**EXERCISE:** Would you repeat the listing below exactly, with no pictures in it?

**RECORDED INFORMATION:**
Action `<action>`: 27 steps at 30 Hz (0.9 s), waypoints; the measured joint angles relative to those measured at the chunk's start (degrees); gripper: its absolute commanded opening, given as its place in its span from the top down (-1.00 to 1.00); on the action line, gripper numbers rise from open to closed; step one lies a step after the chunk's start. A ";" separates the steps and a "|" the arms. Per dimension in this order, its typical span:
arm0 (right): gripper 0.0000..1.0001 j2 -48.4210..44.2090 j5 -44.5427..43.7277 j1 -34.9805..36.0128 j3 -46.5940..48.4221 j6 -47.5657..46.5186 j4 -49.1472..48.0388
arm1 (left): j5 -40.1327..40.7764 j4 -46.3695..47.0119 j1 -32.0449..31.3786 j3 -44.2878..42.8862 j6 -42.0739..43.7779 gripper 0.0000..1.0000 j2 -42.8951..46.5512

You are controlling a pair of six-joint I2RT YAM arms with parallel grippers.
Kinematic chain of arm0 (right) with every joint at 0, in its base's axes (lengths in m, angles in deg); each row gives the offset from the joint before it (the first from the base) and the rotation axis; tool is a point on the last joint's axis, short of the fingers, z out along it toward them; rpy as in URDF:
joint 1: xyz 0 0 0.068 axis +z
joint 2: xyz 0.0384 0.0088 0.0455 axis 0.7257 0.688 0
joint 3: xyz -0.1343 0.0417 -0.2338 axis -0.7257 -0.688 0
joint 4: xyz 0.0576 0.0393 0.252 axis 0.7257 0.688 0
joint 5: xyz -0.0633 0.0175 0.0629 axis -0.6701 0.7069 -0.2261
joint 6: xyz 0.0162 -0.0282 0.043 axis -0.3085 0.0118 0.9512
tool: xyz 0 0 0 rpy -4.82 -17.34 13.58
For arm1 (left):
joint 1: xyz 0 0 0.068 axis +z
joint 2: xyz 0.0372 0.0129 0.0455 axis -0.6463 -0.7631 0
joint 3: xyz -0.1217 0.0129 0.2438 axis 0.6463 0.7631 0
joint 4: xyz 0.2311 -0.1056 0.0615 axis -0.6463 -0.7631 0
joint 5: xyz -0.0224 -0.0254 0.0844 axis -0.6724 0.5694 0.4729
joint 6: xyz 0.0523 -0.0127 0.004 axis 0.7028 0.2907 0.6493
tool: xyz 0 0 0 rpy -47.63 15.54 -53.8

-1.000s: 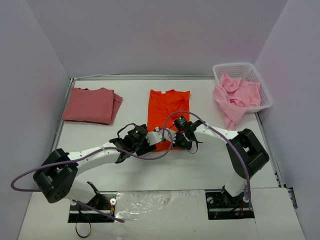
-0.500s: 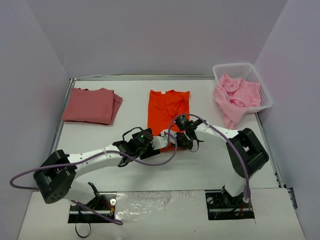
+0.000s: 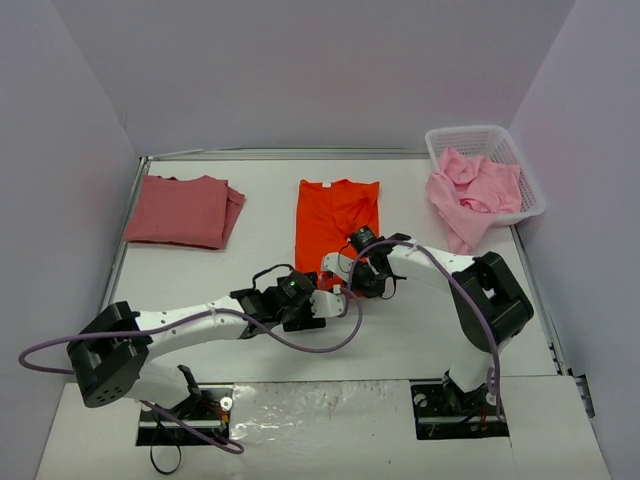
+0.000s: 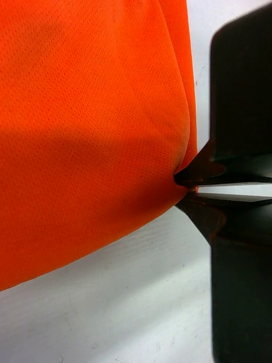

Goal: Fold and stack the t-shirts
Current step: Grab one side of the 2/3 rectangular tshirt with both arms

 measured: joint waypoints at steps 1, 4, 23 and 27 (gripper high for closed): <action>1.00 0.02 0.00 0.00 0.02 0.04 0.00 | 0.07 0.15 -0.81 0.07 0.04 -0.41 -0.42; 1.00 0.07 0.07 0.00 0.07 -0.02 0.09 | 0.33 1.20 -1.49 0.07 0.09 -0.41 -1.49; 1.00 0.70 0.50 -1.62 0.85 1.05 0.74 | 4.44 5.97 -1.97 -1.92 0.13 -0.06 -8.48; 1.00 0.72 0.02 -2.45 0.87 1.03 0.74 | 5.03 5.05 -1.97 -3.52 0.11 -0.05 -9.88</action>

**TASK RESPONSE:**
Action `<action>`: 27 steps at 30 Hz (0.9 s), waypoints; the measured joint angles relative to those measured at the chunk's start (degrees); gripper: its absolute commanded opening, given as its place in its span from the top down (-1.00 to 1.00); on the action line, gripper numbers rise from open to closed; step one lies a step after the chunk's start. A ";" separates the steps and a "|" the arms. Per dimension in this order, its typical span:
arm0 (right): gripper 0.0000..1.0001 j2 -48.4210..44.2090 j5 -44.5427..43.7277 j1 -34.9805..36.0128 j3 -46.5940..48.4221 j6 -47.5657..46.5186 j4 -49.1472..48.0388
arm1 (left): j5 -40.1327..40.7764 j4 -46.3695..47.0119 j1 -32.0449..31.3786 j3 -44.2878..42.8862 j6 -42.0739..43.7779 gripper 0.0000..1.0000 j2 -42.8951..46.5512

You are controlling a pair of six-joint I2RT YAM arms with parallel grippers.
Kinematic chain of arm0 (right) with every joint at 0, in its base's axes (lengths in m, angles in deg); each row gives the offset from the joint before it (the first from the base) and the rotation axis; tool is a point on the last joint's axis, short of the fingers, z out along it toward them; rpy as in URDF:
joint 1: xyz 0 0 0.068 axis +z
joint 2: xyz 0.0384 0.0088 0.0455 axis 0.7257 0.688 0
joint 3: xyz -0.1343 0.0417 -0.2338 axis -0.7257 -0.688 0
joint 4: xyz 0.0576 0.0393 0.252 axis 0.7257 0.688 0
joint 5: xyz -0.0633 0.0175 0.0629 axis -0.6701 0.7069 -0.2261
joint 6: xyz 0.0162 -0.0282 0.043 axis -0.3085 0.0118 0.9512
tool: xyz 0 0 0 rpy -4.82 -17.34 13.58
For arm1 (left):
joint 1: xyz 0 0 0.068 axis +z
joint 2: xyz 0.0372 0.0129 0.0455 axis -0.6463 -0.7631 0
joint 3: xyz -0.1217 0.0129 0.2438 axis 0.6463 0.7631 0
joint 4: xyz 0.2311 -0.1056 0.0615 axis -0.6463 -0.7631 0
joint 5: xyz -0.0224 -0.0254 0.0844 axis -0.6724 0.5694 0.4729
joint 6: xyz 0.0523 -0.0127 0.004 axis 0.7028 0.2907 0.6493
tool: xyz 0 0 0 rpy -47.63 15.54 -53.8

-1.000s: 
-0.500s: 
+0.000s: 
+0.000s: 

Goal: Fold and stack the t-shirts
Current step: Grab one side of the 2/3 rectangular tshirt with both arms

 measured: joint waypoints at steps 1, 4, 23 and 27 (gripper high for closed): <action>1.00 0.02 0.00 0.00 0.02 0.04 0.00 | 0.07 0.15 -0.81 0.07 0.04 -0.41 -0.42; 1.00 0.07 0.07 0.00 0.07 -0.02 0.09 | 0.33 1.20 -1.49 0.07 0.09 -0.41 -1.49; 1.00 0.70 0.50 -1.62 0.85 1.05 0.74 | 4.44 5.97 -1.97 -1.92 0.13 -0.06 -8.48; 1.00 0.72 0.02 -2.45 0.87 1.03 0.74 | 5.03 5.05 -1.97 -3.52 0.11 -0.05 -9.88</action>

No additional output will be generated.